A typical approach is to use multiple (redundant [19]) control systems with a voting system so that the majority vote is used to control the system. Alternatively, control might be switched from a failing control system to another that is not failing (e.g. the Space Shuttle uses a voting system based on five computers [20]).

Specifying the acceptable risk level

For each identified hazard, the level of risk that is specified should be at least broadly acceptable. UK Health and Safety publications [21] and [22] provide very useful guidance on this, and on what may be tolerable under some circumstances.

Acceptable risk levels are culturally defined and not amenable to mathematical calculation.
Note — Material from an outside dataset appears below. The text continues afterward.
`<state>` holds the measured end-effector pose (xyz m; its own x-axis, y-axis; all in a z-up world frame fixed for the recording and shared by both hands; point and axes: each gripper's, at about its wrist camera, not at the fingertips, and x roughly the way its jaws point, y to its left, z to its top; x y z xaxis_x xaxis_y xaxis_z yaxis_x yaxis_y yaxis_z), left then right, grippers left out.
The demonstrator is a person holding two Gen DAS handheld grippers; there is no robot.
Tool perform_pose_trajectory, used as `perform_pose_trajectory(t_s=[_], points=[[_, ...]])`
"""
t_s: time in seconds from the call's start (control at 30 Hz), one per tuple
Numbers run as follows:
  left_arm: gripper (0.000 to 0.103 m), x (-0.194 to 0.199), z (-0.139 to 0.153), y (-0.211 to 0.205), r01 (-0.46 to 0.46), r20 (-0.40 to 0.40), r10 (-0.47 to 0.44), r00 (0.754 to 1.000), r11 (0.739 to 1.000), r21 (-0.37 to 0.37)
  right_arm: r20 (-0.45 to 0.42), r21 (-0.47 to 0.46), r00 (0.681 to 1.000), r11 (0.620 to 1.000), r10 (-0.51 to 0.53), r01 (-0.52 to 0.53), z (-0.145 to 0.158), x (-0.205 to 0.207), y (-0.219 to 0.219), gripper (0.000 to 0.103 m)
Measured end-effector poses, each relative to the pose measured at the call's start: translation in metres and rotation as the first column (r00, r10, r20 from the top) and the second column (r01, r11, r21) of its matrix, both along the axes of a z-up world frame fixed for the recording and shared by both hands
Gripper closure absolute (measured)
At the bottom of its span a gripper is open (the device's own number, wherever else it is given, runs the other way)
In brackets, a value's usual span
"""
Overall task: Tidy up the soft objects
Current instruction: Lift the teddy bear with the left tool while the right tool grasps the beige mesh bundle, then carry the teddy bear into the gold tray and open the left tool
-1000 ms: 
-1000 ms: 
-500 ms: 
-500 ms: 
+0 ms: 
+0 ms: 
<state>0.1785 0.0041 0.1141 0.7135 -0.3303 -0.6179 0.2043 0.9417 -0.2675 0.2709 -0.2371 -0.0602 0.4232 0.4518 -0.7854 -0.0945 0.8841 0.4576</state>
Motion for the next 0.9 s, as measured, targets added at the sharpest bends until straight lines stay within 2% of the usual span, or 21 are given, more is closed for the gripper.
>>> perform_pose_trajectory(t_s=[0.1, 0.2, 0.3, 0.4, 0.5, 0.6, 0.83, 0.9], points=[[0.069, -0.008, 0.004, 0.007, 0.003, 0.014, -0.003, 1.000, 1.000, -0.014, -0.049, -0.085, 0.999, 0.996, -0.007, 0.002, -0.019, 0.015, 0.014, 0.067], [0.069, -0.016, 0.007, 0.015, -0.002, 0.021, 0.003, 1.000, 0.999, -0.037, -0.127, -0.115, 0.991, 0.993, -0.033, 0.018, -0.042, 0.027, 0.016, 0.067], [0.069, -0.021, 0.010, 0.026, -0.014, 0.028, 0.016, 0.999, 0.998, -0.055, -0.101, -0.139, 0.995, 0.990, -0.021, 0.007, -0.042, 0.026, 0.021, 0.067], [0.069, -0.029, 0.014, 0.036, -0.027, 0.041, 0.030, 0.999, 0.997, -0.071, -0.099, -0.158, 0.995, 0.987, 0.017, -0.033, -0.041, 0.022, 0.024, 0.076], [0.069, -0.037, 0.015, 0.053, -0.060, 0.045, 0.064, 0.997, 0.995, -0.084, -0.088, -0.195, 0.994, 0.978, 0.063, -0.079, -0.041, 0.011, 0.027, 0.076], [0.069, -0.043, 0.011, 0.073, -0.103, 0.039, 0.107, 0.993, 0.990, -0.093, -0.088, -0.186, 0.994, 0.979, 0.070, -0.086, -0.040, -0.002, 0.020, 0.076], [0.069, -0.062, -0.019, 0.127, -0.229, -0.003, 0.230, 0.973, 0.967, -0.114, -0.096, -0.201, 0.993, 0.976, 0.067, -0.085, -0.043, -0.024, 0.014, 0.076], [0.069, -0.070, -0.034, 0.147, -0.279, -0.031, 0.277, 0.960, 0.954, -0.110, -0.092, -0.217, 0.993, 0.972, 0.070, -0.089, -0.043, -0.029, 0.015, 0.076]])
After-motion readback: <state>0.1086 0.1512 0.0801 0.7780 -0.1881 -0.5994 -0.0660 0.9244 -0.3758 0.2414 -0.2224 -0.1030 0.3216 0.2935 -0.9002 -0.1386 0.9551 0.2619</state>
They must be specified before the design process starts. The engineering principle of establishing an acceptable risk level and then designing to achieve it is enshrined in the functional safety standards ([3], [12], [13], and others) and helps:

  • manufacturers maximize their return on investment over the short, medium, and long terms by reducing their exposure to lawsuits and having a valid defense in case of a lawsuit,
  • engineers and organizations abide by the IEEE’s ethical guidelines [23].

Acceptable risk levels for functional safety are generally provided by “Risk Charts” (or “Risk Graphs”), e.g. Annex D in Part 5 of [3], Annex D of [12], Section 7.4.5 of Part 3 of [13].

Reducing the risk from an identified hazard is performed by what [3] calls a “Safety Function”. [3] applies a SIL specification to each safety function, chosen according to the rules in [3] to achieve the specified risk level for the particular hazard being risk-reduced. So, for example, a safety-related system might provide three safety functions at SIL 2 and two safety functions at SIL 3.

Developed from Tables 2 and 3 of Part 1 of [3], Figures 1 and 2 show the reliability ranges covered by SILs. Examples of safety functions that operate on-demand include the braking system of an automobile and guard interlocks in industrial plant. Examples of safety functions that operate continuously, include the speed and/or torque control of automobile and other types of engines, and the motors in some machines and robots.

1108_F2_fig1

Figure 1: Safety systems that operate “upon demand”

1108_F2_fig2

Figure 2: Safety systems that operate continuously

 

There is no requirement for a safety function to employ electronic technologies. In many situations mechanical protection such as bursting discs, blast walls, mechanical stops, etc., and management (such as not allowing people nearby during operation), etc., and combinations of them, can help achieve a safety function’s SIL.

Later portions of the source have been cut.